START Dataset entries

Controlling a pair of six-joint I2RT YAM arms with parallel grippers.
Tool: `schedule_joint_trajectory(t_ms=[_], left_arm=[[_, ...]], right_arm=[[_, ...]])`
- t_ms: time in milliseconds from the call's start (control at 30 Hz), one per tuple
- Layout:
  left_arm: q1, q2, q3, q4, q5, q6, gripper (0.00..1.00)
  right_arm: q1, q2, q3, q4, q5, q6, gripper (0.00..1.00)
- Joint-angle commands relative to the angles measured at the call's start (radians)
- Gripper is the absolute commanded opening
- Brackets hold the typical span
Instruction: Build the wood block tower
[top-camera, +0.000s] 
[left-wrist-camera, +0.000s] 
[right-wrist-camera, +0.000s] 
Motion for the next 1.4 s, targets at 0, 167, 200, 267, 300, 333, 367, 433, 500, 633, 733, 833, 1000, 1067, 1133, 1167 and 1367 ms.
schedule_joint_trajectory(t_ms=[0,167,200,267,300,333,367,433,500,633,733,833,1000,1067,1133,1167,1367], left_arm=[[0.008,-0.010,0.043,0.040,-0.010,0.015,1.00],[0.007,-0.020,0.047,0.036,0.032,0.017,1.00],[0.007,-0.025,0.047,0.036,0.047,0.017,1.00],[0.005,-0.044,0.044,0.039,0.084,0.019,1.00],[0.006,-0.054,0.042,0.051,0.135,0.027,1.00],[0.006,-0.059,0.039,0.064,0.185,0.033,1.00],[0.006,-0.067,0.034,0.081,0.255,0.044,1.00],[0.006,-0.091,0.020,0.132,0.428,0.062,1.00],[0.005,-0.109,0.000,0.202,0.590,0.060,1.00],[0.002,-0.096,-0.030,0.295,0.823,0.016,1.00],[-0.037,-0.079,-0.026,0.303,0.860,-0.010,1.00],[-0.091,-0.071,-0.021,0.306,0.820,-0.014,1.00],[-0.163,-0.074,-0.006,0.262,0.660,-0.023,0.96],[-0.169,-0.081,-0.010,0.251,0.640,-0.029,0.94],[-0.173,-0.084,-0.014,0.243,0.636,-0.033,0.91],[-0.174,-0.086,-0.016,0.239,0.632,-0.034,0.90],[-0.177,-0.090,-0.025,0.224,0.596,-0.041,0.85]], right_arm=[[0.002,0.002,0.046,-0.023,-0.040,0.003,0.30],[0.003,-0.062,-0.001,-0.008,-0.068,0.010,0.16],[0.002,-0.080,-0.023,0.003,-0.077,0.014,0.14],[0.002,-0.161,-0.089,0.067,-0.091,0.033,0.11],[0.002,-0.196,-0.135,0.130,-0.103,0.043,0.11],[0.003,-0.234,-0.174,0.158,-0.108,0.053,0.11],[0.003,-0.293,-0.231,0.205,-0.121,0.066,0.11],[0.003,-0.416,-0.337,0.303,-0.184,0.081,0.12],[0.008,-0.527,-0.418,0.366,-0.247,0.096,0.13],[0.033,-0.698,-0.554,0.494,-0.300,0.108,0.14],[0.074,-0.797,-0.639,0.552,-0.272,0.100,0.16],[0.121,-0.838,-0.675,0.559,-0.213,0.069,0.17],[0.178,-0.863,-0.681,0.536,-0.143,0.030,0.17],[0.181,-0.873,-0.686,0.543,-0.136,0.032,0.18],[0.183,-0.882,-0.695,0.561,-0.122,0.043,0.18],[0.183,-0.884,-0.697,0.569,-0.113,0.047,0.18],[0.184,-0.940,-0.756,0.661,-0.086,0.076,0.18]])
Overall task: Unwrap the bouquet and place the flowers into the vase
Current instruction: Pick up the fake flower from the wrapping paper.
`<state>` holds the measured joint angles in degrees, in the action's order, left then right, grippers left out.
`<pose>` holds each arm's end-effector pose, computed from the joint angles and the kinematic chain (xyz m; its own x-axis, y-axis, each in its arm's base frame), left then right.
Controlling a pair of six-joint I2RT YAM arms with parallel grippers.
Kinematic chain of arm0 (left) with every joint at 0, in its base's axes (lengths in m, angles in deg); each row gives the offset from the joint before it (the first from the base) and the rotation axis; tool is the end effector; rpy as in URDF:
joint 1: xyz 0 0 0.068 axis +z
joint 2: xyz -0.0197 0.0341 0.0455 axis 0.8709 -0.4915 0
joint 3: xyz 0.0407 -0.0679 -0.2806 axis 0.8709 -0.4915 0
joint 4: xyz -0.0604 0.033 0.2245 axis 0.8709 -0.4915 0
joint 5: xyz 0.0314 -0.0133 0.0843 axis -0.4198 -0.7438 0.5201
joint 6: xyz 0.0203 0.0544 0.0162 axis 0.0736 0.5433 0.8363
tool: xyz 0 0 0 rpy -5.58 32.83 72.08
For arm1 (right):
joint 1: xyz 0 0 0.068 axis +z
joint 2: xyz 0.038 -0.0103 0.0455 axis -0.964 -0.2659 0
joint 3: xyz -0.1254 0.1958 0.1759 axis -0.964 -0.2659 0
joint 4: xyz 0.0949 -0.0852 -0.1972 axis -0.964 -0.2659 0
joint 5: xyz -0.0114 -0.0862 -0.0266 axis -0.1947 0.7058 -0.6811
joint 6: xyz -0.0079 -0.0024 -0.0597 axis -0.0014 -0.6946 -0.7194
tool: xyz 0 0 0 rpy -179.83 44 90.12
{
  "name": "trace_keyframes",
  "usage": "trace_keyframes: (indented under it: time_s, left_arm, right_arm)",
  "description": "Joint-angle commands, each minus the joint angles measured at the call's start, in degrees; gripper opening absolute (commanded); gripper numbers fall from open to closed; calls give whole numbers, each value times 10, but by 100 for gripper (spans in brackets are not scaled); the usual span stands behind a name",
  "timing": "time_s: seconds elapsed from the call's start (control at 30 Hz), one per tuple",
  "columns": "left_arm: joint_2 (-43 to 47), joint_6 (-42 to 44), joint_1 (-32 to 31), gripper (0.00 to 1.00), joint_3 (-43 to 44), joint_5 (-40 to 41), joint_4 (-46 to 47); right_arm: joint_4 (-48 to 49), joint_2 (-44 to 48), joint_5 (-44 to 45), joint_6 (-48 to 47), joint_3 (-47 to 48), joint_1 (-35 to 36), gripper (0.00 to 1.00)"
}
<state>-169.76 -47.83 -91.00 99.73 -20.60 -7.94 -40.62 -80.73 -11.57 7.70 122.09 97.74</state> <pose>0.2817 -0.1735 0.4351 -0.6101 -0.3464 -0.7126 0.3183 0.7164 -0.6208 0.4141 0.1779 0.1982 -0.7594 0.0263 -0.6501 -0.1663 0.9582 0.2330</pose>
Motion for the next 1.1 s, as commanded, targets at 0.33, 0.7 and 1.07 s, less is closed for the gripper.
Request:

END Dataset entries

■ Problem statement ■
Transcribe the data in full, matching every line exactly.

■ Reply to the exercise ■
Controlling a pair of six-joint I2RT YAM arms with parallel grippers.
Tool: `schedule_joint_trajectory(t_ms=[_], left_arm=[[_, ...]], right_arm=[[_, ...]])`
- t_ms: time in milliseconds from the call's start (control at 30 Hz), one per tuple
- Layout:
  left_arm: q1, q2, q3, q4, q5, q6, gripper (0.00..1.00)
  right_arm: q1, q2, q3, q4, q5, q6, gripper (0.00..1.00)
- Joint-angle commands relative to the angles measured at the call's start (radians)
- Gripper is the absolute commanded opening
- Brackets hold the typical span
Instruction: Build the wood block tower
[top-camera, +0.000s] 
[left-wrist-camera, +0.000s] 
[right-wrist-camera, +0.000s] 
Motion for the next 1.4 s, targets at 0, 167, 200, 267, 300, 333, 367, 433, 500, 633, 733, 833, 1000, 1067, 1133, 1167 and 1367 ms.
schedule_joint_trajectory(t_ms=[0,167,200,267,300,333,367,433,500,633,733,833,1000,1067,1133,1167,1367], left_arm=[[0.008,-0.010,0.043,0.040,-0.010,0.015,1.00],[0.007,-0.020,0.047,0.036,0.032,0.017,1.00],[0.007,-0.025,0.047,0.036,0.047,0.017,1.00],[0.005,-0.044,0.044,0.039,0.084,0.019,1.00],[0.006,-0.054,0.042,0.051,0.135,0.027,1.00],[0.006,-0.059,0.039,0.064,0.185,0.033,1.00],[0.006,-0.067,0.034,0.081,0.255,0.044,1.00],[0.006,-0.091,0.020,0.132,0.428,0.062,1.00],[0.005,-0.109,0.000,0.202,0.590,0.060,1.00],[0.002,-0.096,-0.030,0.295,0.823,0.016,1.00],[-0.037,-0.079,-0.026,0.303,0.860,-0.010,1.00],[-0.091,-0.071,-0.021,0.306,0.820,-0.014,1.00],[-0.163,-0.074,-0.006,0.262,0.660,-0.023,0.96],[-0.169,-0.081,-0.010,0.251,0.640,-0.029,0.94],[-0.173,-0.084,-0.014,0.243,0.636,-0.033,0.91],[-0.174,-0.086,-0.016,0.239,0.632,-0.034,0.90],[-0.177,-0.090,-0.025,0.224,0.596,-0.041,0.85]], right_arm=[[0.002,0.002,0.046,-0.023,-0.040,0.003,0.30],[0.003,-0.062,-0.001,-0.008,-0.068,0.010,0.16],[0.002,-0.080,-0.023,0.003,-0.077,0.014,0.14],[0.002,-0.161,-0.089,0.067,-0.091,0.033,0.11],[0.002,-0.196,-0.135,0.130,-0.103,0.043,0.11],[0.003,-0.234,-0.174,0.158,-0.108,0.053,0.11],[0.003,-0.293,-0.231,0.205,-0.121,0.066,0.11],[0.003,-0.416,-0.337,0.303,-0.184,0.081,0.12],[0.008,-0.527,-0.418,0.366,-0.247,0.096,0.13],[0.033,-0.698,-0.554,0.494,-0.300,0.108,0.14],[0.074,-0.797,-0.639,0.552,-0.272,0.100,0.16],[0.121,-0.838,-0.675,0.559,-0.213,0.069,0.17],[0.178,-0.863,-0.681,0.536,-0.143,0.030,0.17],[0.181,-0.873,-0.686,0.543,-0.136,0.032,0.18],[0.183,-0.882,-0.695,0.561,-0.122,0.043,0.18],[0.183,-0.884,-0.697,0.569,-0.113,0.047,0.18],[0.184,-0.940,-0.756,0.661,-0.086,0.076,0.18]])
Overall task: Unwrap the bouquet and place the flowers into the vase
Current instruction: Pick up the fake flower from the wrapping paper.
`<state>` holds the measured joint angles in degrees, in the action's order, left then right, grippers left out.
`<pose>` holds each arm's end-effector pose, computed from the joint angles and the kinematic chain (xyz m; its own x-axis, y-axis, each in its arm's base frame), left then right.
Controlling a pair of six-joint I2RT YAM arms with parallel grippers.
Kinematic chain of arm0 (left) with every joint at 0, in its base's axes (lengths in m, angles in deg); each row gives the offset from the joint before it (the first from the base) and the rotation axis; tool is the end effector; rpy as in URDF:
joint 1: xyz 0 0 0.068 axis +z
joint 2: xyz -0.0197 0.0341 0.0455 axis 0.8709 -0.4915 0
joint 3: xyz 0.0407 -0.0679 -0.2806 axis 0.8709 -0.4915 0
joint 4: xyz -0.0604 0.033 0.2245 axis 0.8709 -0.4915 0
joint 5: xyz 0.0314 -0.0133 0.0843 axis -0.4198 -0.7438 0.5201
joint 6: xyz 0.0203 0.0544 0.0162 axis 0.0736 0.5433 0.8363
tool: xyz 0 0 0 rpy -5.58 32.83 72.08
For arm1 (right):
joint 1: xyz 0 0 0.068 axis +z
joint 2: xyz 0.038 -0.0103 0.0455 axis -0.964 -0.2659 0
joint 3: xyz -0.1254 0.1958 0.1759 axis -0.964 -0.2659 0
joint 4: xyz 0.0949 -0.0852 -0.1972 axis -0.964 -0.2659 0
joint 5: xyz -0.0114 -0.0862 -0.0266 axis -0.1947 0.7058 -0.6811
joint 6: xyz -0.0079 -0.0024 -0.0597 axis -0.0014 -0.6946 -0.7194
tool: xyz 0 0 0 rpy -179.83 44 90.12
{
  "name": "trace_keyframes",
  "usage": "trace_keyframes: (indented under it: time_s, left_arm, right_arm)",
  "description": "Joint-angle commands, each minus the joint angles measured at the call's start, in degrees; gripper opening absolute (commanded); gripper numbers fall from open to closed; calls give whole numbers, each value times 10, but by 100 for gripper (spans in brackets are not scaled); the usual span stands behind a name",
  "timing": "time_s: seconds elapsed from the call's start (control at 30 Hz), one per tuple",
  "columns": "left_arm: joint_2 (-43 to 47), joint_6 (-42 to 44), joint_1 (-32 to 31), gripper (0.00 to 1.00), joint_3 (-43 to 44), joint_5 (-40 to 41), joint_4 (-46 to 47); right_arm: joint_4 (-48 to 49), joint_2 (-44 to 48), joint_5 (-44 to 45), joint_6 (-48 to 47), joint_3 (-47 to 48), joint_1 (-35 to 36), gripper (0.00 to 1.00)"
}
<state>-169.76 -47.83 -91.00 99.73 -20.60 -7.94 -40.62 -80.73 -11.57 7.70 122.09 97.74</state> <pose>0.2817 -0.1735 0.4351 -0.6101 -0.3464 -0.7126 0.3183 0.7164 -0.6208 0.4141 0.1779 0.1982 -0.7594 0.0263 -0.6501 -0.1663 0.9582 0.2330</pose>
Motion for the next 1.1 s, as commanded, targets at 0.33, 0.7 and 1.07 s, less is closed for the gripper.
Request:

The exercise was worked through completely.